Sony has also told us it's working on pushing out the Fake ID fix to its devices.

 

Reader comments

'Fake ID' and Android security [Updated]

54 Comments

Considering his claim, that he was able to scan all apps in the app store himself to confirm that no one is using this exploit, I'll go out on a limb and say the Google Verify Apps security is able to do the same...

Your speculation could be true, however just another added example of Google/android security issues. The "if you only download google play apps" contention may be spurious and inaccurate.

@alex didn't google say in the recent i/o that play services has been updated to handled security updates just like this and the heart bleed ones so it doesn't have to do a 4.x.x update to patch a security hole which has to go through oem, carrier testings even though it's just a security fix.

Posted via Android Central App on nexus 7 (2nd gen)

Don't worry, none of us are in danger right? I mean no one checks off the "Allow installs from outside G Play" right?
There's no confirmation for the verify apps thing so, if you're really scared, check off the third party app installs unless it's something like Amazon Store.

Hasn't Blue Box already been exposed about stretching Android scares and when issuing so - called clarification, burying it so far down that it was hard to notice? As a firm that sells security software, I'm taking their scare stories with a grain of salt.

Posted via Android Central App

Cue flack for android about how insecure it is and how other platforms are so secure.

Every computer and it's operating system will always have bugs and exploits, there's no such thing as a foolproof system.

It's also especially annoying when banks and such claim 100% security for things like online banking and chip and PIN card readers.

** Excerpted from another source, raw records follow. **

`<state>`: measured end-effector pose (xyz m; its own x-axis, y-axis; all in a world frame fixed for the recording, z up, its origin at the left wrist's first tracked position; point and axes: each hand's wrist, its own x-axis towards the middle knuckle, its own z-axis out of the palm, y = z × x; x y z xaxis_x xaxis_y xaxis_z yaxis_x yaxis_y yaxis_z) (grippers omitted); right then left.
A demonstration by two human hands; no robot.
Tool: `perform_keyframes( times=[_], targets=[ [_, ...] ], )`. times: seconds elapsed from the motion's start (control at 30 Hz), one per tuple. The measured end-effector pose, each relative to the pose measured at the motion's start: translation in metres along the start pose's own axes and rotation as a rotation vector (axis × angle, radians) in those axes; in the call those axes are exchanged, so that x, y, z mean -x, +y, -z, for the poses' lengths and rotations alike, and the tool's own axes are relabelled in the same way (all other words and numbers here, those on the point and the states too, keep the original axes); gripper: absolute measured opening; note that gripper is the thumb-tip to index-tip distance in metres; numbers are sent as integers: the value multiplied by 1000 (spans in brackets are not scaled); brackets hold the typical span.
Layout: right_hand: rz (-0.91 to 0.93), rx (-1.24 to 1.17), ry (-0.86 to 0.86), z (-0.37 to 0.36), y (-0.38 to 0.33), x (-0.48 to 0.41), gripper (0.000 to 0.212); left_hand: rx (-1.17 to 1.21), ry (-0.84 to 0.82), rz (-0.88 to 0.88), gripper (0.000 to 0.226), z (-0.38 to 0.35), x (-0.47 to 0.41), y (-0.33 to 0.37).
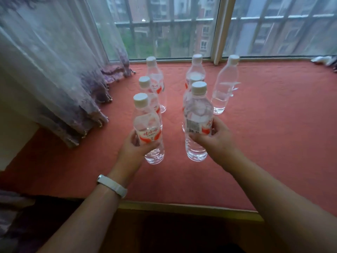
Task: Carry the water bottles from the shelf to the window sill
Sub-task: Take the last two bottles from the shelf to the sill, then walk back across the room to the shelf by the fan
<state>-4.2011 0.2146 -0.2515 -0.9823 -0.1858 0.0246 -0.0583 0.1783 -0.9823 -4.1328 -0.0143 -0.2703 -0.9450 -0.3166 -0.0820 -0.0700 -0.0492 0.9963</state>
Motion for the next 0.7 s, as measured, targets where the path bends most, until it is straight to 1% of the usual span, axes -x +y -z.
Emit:
perform_keyframes(
  times=[0.1,0.2,0.27,0.33,0.4,0.5,0.6,0.7],
  targets=[
    [47,-8,5,-6,15,-12,46,16,-8,-87,53,5,-19,-17],
    [80,12,11,-12,26,-19,47,30,-2,-140,66,14,-33,-32],
    [90,27,19,-15,34,-20,47,38,22,-160,67,18,-40,-42],
    [107,50,35,-19,42,-19,43,67,47,-178,67,19,-44,-50],
    [124,50,50,-21,46,-17,39,75,55,-196,62,21,-47,-54],
    [159,43,54,-24,51,-11,39,-7,57,-223,66,22,-44,-59],
    [191,53,22,-26,52,-7,42,-69,57,-230,68,24,-41,-61],
    [175,38,1,-25,48,-8,43,-61,37,-201,69,24,-39,-58]
  ],
)
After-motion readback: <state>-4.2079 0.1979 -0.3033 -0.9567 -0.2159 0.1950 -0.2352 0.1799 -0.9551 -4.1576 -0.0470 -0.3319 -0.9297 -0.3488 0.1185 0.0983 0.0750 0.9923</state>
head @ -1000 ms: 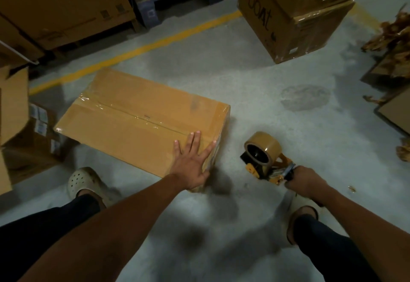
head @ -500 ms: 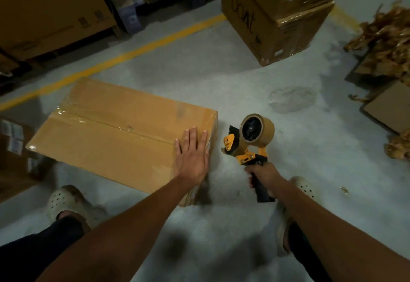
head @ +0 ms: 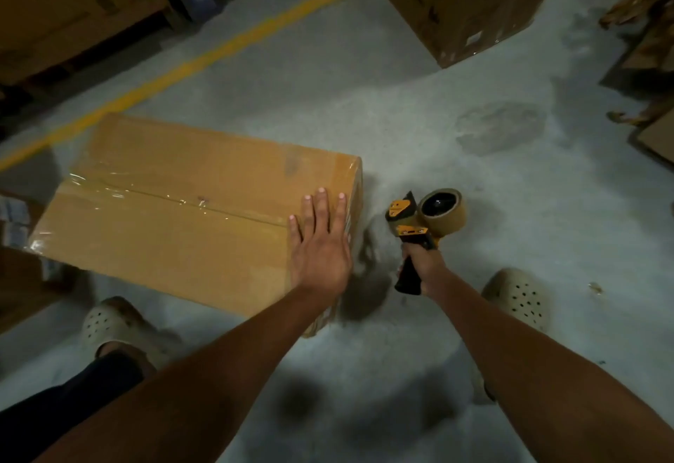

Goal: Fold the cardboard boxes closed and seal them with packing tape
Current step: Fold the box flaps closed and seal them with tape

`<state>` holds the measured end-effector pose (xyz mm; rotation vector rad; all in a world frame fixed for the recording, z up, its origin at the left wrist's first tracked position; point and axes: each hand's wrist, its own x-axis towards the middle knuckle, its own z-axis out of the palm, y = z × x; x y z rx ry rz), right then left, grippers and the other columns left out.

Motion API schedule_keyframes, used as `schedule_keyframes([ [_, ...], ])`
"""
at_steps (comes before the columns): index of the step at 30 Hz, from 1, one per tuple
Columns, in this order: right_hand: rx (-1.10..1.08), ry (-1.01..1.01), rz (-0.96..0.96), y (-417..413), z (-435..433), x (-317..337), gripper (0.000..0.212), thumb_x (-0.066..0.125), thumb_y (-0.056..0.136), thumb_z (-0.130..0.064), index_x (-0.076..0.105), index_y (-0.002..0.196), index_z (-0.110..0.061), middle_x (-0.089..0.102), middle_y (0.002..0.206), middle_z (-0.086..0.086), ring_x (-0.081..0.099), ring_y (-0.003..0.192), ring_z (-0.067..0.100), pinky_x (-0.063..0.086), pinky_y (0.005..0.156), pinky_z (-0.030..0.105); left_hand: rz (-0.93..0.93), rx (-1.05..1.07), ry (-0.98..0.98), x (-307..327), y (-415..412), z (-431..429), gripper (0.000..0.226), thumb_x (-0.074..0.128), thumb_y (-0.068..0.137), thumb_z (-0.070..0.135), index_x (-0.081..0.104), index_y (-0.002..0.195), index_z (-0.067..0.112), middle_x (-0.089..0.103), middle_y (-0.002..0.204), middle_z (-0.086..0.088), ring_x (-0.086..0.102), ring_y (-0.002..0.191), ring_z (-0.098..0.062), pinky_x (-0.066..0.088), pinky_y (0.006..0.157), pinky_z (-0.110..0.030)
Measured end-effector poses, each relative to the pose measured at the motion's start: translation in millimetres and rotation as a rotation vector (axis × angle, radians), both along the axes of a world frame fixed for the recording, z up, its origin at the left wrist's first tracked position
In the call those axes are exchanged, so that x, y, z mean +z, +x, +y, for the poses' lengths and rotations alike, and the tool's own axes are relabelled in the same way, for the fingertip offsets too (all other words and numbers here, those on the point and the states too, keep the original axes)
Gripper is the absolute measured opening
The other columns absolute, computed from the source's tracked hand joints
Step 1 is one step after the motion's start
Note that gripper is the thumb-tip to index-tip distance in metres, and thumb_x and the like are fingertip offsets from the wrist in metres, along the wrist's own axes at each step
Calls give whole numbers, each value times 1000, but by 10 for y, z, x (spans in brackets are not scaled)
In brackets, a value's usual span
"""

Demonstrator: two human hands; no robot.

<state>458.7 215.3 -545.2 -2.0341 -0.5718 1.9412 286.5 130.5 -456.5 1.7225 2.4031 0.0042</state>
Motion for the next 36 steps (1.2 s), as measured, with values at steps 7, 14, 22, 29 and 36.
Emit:
schedule_keyframes([
  [7, 217, 20, -412, -78, -237, -139, 41, 56, 95, -30, 55, 128, -6, 59, 125, 19, 57, 115, 38, 47, 89, 40, -1, -15, 15, -18, -4, 1, 64, 22, 102, 31, -3, 159, 18, -3, 166, -10, -2, 153, -31, 10, 122, -54],
  [14, 167, 433, -458, -791, -462, 630, 29, 52, 95, -23, 64, 110, -1, 67, 109, 18, 62, 103, 34, 45, 83, 34, -116, -43, -37, 89, -100, -7, 69, 12, 98, 42, -7, 158, 14, -14, 165, -7, -13, 152, -26, 0, 123, -51],
  [22, 252, 725, -442, -1613, -892, 1040, 44, 40, 102, -21, 37, 143, -4, 50, 139, 21, 52, 125, 36, 44, 96, 38, -7, -386, -68, 84, -1142, -328, 61, 8, 103, 51, -4, 159, 29, -11, 167, -1, -12, 153, -21, 4, 124, -48],
  [29, 1158, 1105, -957, -1797, -951, 1014, 71, 24, 82, -25, 37, 147, 2, 28, 156, 25, 21, 147, 41, 13, 116, 64, 46, -320, -47, 88, -2169, -698, 64, 17, 102, 56, 5, 159, 29, -5, 167, 1, -6, 153, -18, 12, 123, -46],
  [36, 1282, 994, -823, -2876, -1265, 1092, 70, 31, 80, -33, 55, 134, 4, 46, 144, 28, 42, 136, 42, 34, 108, 59, 38, -147, -46, 105, -2847, -1024, 63, 14, 101, 57, 13, 158, 30, 7, 166, 2, 8, 153, -21, 19, 120, -53],
])
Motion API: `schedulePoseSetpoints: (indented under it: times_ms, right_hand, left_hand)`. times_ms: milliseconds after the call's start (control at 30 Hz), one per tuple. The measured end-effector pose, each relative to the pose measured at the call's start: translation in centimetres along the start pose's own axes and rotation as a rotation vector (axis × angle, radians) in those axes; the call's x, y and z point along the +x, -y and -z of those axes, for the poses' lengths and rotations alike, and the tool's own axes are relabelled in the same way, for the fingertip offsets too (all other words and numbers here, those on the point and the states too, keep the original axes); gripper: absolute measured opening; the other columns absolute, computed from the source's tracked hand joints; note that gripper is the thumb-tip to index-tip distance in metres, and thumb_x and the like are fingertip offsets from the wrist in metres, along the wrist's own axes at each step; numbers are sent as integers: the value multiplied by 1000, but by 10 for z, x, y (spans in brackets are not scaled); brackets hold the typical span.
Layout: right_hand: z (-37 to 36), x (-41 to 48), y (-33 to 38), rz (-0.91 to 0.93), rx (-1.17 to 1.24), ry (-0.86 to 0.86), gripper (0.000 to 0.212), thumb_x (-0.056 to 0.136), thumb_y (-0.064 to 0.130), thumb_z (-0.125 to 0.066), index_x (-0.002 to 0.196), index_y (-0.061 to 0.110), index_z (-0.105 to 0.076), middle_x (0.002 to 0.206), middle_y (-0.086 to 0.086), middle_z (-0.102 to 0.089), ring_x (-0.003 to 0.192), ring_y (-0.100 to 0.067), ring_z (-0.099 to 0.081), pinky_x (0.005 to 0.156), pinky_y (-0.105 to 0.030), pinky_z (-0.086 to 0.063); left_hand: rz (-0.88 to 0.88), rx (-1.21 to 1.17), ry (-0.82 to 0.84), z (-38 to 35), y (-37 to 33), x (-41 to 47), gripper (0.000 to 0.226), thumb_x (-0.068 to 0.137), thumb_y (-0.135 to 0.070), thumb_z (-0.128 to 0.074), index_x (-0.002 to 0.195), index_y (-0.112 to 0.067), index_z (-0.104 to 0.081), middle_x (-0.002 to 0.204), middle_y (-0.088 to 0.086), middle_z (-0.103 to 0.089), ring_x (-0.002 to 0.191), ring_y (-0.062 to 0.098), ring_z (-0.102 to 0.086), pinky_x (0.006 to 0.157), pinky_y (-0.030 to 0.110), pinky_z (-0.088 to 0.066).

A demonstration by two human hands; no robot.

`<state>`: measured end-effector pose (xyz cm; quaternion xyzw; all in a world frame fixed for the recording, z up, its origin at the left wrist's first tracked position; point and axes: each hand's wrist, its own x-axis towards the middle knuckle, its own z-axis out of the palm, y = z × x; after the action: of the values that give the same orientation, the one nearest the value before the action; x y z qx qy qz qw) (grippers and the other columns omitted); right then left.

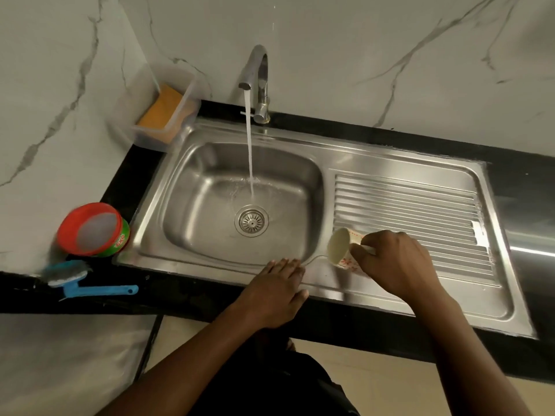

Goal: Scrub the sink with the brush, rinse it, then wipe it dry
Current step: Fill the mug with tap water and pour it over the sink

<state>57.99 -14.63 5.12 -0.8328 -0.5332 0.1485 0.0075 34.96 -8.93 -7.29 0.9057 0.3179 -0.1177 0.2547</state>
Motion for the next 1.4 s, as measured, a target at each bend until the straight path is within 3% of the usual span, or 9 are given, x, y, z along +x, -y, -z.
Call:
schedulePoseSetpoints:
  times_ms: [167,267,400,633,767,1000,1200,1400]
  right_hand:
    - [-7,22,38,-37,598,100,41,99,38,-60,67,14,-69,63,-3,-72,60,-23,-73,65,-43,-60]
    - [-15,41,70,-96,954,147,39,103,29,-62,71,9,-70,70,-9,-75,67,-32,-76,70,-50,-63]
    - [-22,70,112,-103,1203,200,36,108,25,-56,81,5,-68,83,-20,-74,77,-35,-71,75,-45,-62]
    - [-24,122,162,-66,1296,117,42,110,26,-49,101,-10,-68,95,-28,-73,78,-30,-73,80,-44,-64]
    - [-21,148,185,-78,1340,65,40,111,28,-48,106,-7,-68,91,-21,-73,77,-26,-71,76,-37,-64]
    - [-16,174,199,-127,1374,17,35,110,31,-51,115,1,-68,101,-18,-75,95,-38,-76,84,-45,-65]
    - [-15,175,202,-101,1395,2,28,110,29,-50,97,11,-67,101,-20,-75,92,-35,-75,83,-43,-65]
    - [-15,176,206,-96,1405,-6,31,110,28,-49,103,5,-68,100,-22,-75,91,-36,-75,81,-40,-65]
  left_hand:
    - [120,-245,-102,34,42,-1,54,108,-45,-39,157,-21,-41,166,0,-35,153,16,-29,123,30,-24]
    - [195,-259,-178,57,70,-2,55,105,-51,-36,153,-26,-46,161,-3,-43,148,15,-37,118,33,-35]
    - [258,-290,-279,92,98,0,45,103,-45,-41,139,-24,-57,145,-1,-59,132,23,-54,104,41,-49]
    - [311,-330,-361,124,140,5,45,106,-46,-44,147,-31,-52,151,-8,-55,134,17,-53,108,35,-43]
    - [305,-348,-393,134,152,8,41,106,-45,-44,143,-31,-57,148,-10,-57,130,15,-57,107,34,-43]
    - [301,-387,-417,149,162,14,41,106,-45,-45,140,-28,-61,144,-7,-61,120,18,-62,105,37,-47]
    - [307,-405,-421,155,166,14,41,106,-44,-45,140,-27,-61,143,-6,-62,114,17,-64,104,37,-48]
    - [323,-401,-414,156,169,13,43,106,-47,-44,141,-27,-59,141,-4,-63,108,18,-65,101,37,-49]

Posted via Android Central App

Exactly. While security software advances so will malware and other forms of viruses and Spyware

Posted via Android Central App

So let me get this straight... some people from some company found out that if someone somewhere wants to harm you or take advantage of you, they can do it? But it hasn't really been done yet... WHAT THE!?!?!?!?

It blows my mind sometimes to what lengths people go to make news... guess what! Somebody somewhere could somehow get your keys to your car, take your car to a gas station and put diesel fuel instead of gasoline AND TOTALLY RUIN YOUR CAR!!!!!!! I should report this to the news sites... not because it's happened to me or anyone I know, but it's a possibility...

It reminds me of a story on the actual news a few months ago about how theives and predetors can target people that use those family cartoon stickers that people put on the back of their cars. So the reporter was just trying to discourage people to not use those stupid little stickers on their back window... nobody before or since then has been arrested due to violence or cruelty where family drawing stickers made the victim more of a risk than anyone else... but hey, it filled a 4 minute spot on the news, so it must be important.

Okay, i'm off my soapbox now...

I agree that it's just more fearmongering if it is not exploitable. It is not something the general public needs to know because messages will be misinterpreted.

It falls upon media to convey it properly and give this "issue" as much attention as it deserves (or not), I thought Alex did a rather nice job of it. The general public doesn't read AC anyway, but I for one am glad this kinda info is out there anyway.

A big part of open source software is dissemination of info and peer review of code, this kinda process ultimately makes the OS better; if the security firm wants to make mountains outta molehills that's another story.

I agree Alex wrote it very well and informatively. This article was not fearmongering. But I worry about other reporters.

I have heard about this "peer review" thing before. In my opinion, it just doesn't hold water. It is a deflection and absconds responsibility for a fragmented and insecure OS. Open source makes things LESS secure NOT more secure, in my opinion

I just mean who are these "peers"? Do they create blog sites that we can comment on? Or are they more substantial and unbiased? I got a feeling the peers are biased to be open source at all cost. For instance for their livelihood.

An example of one of the peers that review and assist in security for android is the NSA.

They have no vested interest in open source software.

Posted via Android Central App

They dont need to they can get anything they want. It's not the NSA I care about it is nefarious "peers" that could ruin my own person OR just disrupt my everyday life

The NSA do assist that's the point. Anyone can review the code, but not anyone can add to the code base. They can suggest additions to Google but they can't randomly add their own code.

Posted via Android Central App

So, what other peers do you care about?

You appear to have asked a question to which you do not want an answer.

Posted via Android Central App

OK if the NSA is the only peer than I've been informed but if there are others than you can sermise that some of them may not be on the up and up. I don't any, do you? Who knows maybe nobody knows the peers Google listen to. They are a powerful entity in this world and nonchalant is not a prudent method of having your life handled by a corporation in any way. I want a secure phone and when I get a chance I think I will head to blackberry.

I used the NSA as an example of an entity with no vested interest in open source software. Another obvious example of a peer Google have listened to is blue box.

The problem is you don't seem to understand what "peer review" means, or how open source software works.

If I as an individual, or a corporation, or a hacking group, email Google and say "yo, I noticed this bug. Add these lines of code to fix it." Google don't just say "oh, OK." and add the code.

What they MAY do is check out the bug themselves and if it exists, fix it.

Posted via Android Central App

"I just mean who are these "peers"?" Thousands of IT professionals as well as government entities from numerous countries. And of course enthusiasts.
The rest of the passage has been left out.